Classification criteria for autoinflammatory recurrent fevers.

Different diagnostic and classification criteria are available for hereditary recurrent fevers (HRF)-familial Mediterranean fever (FMF), tumour necrosis factor receptor-associated periodic fever syndrome (TRAPS), mevalonate kinase deficiency (MKD) and cryopyrin-associated periodic syndromes (CAPS)-and for the non-hereditary, periodic fever, aphthosis, pharyngitis and adenitis (PFAPA). We aimed to develop and validate new evidence-based classification criteria for HRF/PFAPA. Step 1: selection of clinical, laboratory and genetic candidate variables; step 2: classification of 360 random patients from the Eurofever Registry by a panel of 25 clinicians and 8 geneticists blinded to patients' diagnosis (consensus ≥80%); step 3: statistical analysis for the selection of the best candidate classification criteria; step 4: nominal group technique consensus conference with 33 panellists for the discussion and selection of the final classification criteria; step 5: cross-sectional validation of the novel criteria.

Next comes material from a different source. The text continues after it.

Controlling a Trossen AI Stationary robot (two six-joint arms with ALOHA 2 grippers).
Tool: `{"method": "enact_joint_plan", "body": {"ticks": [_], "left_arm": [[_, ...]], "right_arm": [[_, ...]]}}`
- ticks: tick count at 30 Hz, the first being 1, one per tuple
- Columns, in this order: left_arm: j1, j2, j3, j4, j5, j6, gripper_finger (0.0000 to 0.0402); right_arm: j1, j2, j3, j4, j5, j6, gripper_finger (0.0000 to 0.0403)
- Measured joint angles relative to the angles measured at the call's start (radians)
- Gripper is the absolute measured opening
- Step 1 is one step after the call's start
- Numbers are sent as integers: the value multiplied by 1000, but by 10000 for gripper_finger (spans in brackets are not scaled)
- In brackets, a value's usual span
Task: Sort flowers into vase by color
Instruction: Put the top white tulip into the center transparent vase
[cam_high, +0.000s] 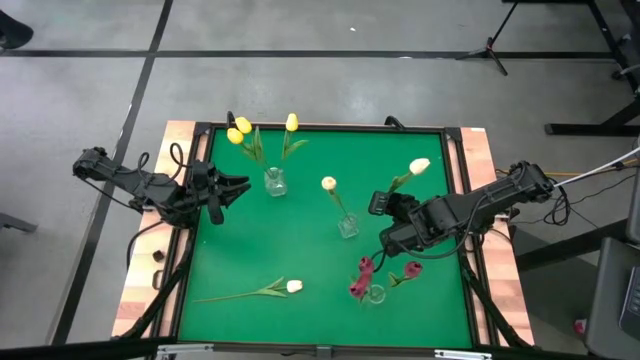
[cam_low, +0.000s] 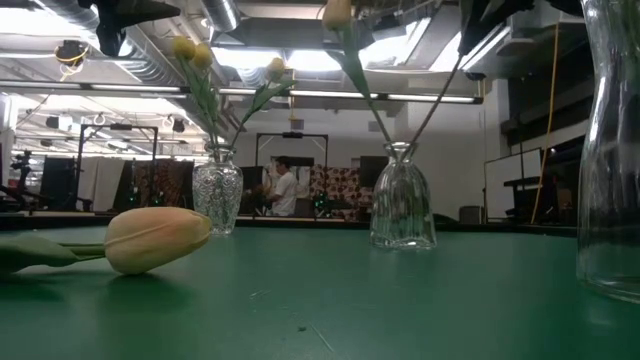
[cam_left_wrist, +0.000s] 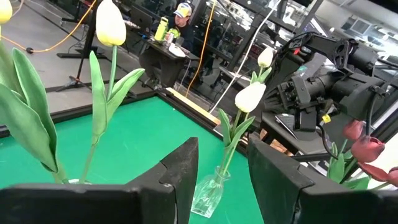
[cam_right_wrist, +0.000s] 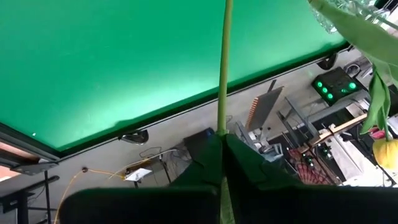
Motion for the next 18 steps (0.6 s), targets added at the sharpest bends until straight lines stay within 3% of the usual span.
{"method": "enact_joint_plan", "body": {"ticks": [18], "left_arm": [[0, 0, 0, 0, 0, 0, 135]], "right_arm": [[0, 0, 0, 45, 41, 28, 21]]}}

The panellists achieved consensus to classify 281 of 360 (78%) patients (32 CAPS, 36 FMF, 56 MKD, 37 PFAPA, 39 TRAPS, 81 undefined recurrent fever). Consensus was reached for two sets of criteria for each HRF, one including genetic and clinical variables, the other with clinical variables only, plus new criteria for PFAPA. The four HRF criteria demonstrated sensitivity of 0.94-1 and specificity of 0.95-1; for PFAPA, criteria sensitivity and specificity were 0.97 and 0.93, respectively. Validation of these criteria in an independent data set of 1018 patients shows a high accuracy (from 0.81 to 0.98). Eurofever proposes a novel set of validated classification criteria for HRF and PFAPA with high sensitivity and specificity.

An international delphi survey for the definition of the variables for the development of new classification criteria for periodic fever aphtous stomatitis pharingitis cervical adenitis (PFAPA).

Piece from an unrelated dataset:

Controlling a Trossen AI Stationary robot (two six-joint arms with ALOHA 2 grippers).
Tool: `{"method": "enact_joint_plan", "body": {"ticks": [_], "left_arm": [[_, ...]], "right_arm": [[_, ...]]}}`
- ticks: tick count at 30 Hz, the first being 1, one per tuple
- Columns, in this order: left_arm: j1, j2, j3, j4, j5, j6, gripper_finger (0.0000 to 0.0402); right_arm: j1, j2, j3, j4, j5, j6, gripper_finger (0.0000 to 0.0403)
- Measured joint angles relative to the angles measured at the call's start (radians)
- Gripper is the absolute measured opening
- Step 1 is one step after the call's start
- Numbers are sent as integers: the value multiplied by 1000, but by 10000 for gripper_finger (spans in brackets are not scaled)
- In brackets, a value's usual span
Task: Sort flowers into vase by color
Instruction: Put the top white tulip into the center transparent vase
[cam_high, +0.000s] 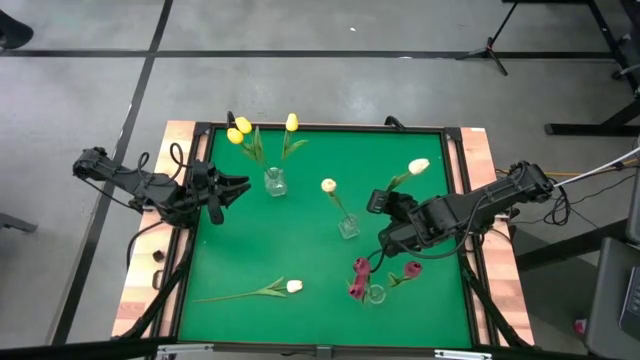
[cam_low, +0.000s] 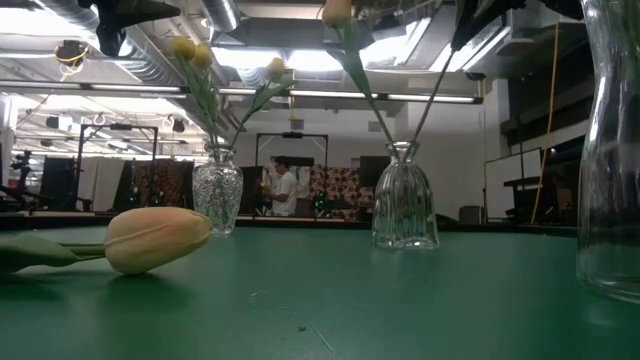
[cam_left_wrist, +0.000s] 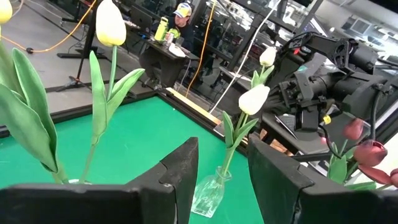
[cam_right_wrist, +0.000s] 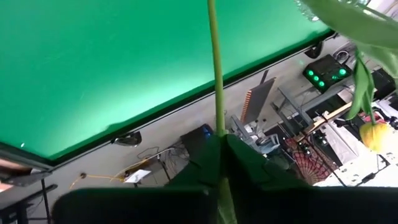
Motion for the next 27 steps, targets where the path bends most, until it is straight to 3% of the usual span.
{"method": "enact_joint_plan", "body": {"ticks": [13, 20, 27], "left_arm": [[0, 0, 0, 0, 0, 7, 135], [0, 0, 0, 0, 0, 7, 135], [0, 0, 0, 0, 0, 7, 135]], "right_arm": [[0, 0, 0, 10, 2, 44, 125], [0, -4, 0, 11, 61, 46, 144], [0, -28, 0, 37, 34, 92, 146]]}}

Diagnosis of Periodic fever, aphthous stomatitis, pharyngitis and cervical adenitis (PFAPA) is currently based on a set of criteria proposed in 1999 modified from Marshall's criteria. Nevertheless no validated evidence based set of classification criteria for PFAPA has been established so far. The aim of this study was to identify candidate classification criteria PFAPA syndrome using international consensus formation through a Delphi questionnaire survey. A first open-ended questionnaire was sent to adult and pediatric clinicians/researchers, asking to identify the variables thought most likely to be helpful and relevant for the diagnosis of PFAPA. In a second survey, respondents were asked to select, from the list of variables coming from the first survey, the 10 features that they felt were most important, and to rank them in descending order from most important to least important. The response rate to the first and second Delphi was respectively 109/124 (88%) and 141/162 (87%). The number of participants that completed the first and second Delphi was 69/124 (56%) and 110/162 (68%). From the first Delphi we obtained a list of 92 variables, of which 62 were selected in the second Delphi. Variables reaching the top five position of the rank were regular periodicity, aphthous stomatitis, response to corticosteroids, cervical adenitis, and well-being between flares. Our process led to identification of features that were felt to be the most important as candidate classification criteria for PFAPA by a large sample of international rheumatologists. The performance of these items will be tested further in the next phase of the study, through analysis of real patient data.